With respect to the word "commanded", report how many lines of the following listing include it. Give nothing but the number.

"""

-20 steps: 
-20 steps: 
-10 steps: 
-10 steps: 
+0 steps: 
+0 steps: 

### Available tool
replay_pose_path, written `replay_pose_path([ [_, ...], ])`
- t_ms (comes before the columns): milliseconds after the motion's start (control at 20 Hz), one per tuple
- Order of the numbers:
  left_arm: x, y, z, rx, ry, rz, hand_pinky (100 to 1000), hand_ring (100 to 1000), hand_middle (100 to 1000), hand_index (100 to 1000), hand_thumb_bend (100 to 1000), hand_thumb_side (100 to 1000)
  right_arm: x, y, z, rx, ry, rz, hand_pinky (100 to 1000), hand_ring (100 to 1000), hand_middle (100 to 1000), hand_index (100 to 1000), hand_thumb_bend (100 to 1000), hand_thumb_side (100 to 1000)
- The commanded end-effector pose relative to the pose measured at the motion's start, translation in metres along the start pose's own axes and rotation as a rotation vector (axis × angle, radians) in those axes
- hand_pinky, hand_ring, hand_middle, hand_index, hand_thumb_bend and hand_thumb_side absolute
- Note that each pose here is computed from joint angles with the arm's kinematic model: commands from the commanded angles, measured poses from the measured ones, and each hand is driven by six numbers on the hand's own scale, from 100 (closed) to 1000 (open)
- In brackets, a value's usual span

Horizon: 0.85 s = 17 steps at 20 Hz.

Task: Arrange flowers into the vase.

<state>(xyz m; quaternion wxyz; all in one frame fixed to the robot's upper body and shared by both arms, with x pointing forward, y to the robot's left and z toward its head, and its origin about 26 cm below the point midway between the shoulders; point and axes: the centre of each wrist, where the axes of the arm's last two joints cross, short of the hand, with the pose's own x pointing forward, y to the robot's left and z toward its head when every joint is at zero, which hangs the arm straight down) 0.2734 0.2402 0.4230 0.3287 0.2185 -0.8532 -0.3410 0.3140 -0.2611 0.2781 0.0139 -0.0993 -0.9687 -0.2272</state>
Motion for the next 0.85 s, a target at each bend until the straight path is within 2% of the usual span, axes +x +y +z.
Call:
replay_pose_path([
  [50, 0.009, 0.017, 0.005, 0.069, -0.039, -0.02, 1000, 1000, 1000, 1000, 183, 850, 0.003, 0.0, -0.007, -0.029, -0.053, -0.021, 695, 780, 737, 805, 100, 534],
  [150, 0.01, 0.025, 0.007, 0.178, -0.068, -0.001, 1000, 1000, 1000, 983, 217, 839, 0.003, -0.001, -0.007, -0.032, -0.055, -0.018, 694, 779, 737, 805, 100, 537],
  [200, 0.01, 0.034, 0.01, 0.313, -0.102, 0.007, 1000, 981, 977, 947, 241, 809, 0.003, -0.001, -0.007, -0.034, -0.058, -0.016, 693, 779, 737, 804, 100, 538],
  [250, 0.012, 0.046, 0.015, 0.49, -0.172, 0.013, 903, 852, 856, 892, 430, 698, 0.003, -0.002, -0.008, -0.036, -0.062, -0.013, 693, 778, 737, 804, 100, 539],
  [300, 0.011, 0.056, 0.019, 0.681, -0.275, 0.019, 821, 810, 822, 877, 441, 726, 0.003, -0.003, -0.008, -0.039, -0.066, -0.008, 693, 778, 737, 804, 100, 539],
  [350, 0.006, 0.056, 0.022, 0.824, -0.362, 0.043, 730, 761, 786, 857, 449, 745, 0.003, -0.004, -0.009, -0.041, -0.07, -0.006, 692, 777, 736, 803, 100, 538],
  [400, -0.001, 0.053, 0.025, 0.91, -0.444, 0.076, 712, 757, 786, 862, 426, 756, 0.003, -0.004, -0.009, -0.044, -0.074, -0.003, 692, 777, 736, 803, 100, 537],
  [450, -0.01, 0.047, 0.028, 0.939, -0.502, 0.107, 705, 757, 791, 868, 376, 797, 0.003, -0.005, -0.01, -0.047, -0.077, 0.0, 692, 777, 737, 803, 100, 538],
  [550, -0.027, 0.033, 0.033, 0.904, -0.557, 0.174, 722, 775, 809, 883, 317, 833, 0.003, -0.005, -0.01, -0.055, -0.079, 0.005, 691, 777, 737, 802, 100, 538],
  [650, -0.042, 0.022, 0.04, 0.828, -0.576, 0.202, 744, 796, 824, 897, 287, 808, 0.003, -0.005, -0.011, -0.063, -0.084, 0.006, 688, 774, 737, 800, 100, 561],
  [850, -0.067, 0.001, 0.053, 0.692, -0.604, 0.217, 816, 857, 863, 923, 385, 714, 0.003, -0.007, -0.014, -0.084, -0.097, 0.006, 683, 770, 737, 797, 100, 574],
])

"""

● WRITTEN ANSWER
2